--- Supplied data Enclosed Below ---
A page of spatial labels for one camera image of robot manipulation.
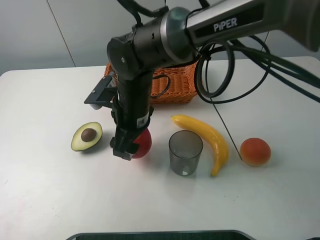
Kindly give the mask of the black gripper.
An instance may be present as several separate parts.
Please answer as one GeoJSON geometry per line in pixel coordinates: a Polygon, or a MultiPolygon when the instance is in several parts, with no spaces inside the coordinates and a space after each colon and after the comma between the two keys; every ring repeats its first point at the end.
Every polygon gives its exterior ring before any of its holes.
--- End of Enclosed Supplied data ---
--- Supplied data Enclosed Below ---
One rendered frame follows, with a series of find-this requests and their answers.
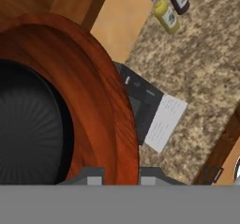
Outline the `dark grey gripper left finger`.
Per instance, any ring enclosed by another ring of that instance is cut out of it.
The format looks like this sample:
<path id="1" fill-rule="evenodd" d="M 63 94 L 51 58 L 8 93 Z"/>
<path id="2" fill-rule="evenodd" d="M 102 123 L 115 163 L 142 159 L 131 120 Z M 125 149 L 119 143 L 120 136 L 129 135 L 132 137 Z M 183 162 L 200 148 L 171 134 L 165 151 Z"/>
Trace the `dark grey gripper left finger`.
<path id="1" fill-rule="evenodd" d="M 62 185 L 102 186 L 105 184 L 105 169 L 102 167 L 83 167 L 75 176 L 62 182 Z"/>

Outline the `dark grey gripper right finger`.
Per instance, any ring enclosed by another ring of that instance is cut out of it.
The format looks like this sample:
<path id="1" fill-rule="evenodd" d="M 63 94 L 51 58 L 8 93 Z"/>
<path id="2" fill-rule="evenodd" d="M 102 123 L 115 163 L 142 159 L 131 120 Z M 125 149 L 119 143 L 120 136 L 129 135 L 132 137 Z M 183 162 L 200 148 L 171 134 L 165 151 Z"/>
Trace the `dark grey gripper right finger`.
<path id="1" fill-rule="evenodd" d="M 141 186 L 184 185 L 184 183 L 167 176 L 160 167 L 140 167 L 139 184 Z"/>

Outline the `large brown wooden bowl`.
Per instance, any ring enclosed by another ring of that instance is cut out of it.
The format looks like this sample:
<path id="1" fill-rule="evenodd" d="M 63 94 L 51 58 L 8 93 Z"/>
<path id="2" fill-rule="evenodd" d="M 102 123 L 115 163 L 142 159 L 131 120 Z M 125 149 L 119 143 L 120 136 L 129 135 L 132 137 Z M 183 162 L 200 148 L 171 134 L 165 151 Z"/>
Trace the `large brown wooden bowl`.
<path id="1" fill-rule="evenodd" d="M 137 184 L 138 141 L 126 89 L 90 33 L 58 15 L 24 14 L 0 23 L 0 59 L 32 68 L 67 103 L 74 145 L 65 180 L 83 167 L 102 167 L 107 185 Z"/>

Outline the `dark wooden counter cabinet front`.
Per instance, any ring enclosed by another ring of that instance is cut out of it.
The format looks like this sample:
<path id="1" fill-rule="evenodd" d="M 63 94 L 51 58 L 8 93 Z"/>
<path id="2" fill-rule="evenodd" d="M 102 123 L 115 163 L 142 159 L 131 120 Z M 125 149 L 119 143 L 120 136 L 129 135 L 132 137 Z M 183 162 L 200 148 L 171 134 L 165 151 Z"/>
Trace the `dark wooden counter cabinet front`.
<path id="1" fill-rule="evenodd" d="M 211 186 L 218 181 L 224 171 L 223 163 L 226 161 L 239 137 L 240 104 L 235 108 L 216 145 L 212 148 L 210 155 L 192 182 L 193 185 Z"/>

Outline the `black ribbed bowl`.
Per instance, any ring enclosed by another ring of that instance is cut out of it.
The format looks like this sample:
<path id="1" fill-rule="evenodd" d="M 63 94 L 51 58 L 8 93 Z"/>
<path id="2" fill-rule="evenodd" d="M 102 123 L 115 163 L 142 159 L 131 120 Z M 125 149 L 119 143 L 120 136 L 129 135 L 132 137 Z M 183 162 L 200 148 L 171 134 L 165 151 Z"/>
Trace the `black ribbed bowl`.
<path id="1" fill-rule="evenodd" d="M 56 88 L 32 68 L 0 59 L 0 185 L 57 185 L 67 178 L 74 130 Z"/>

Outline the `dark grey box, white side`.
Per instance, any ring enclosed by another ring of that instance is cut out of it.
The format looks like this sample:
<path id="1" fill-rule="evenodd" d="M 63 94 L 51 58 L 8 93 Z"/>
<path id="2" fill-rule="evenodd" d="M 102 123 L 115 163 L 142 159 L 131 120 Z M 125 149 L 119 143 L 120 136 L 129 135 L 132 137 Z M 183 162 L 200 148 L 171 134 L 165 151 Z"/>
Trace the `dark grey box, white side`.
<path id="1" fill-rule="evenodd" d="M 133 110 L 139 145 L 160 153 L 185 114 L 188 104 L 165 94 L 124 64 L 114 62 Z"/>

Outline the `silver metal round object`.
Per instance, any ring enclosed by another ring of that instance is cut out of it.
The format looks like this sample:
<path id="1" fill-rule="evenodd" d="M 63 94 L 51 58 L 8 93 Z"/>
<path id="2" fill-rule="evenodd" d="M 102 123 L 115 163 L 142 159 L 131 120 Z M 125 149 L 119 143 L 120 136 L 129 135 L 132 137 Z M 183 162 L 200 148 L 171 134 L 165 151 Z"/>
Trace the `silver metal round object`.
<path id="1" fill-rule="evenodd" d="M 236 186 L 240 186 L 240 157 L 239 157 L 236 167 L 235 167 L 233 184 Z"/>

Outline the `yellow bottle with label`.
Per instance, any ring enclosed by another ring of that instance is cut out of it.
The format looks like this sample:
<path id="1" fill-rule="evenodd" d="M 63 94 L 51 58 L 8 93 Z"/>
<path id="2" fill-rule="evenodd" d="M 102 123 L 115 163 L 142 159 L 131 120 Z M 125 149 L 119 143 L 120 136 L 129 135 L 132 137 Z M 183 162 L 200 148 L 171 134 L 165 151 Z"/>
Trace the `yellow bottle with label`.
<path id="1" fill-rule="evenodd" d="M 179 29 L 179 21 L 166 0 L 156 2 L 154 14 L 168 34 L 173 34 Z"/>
--- End of Enclosed Supplied data ---
How to complete this task = Write out exactly the run of lines above that starts at the line containing "A page of spatial" and ends at the line containing "Every polygon gives". Include both, and leave the pictures out.

Written solution =
A page of spatial labels for one camera image of robot manipulation.
Kindly give the mask of the black gripper.
An instance may be present as several separate parts.
Please answer as one GeoJSON geometry per line in pixel coordinates: a Polygon, or a MultiPolygon when the instance is in several parts, with no spaces inside the coordinates and a space after each colon and after the comma between the two keys; every ring repeats its first point at the end.
Every polygon gives its exterior ring before any of its holes.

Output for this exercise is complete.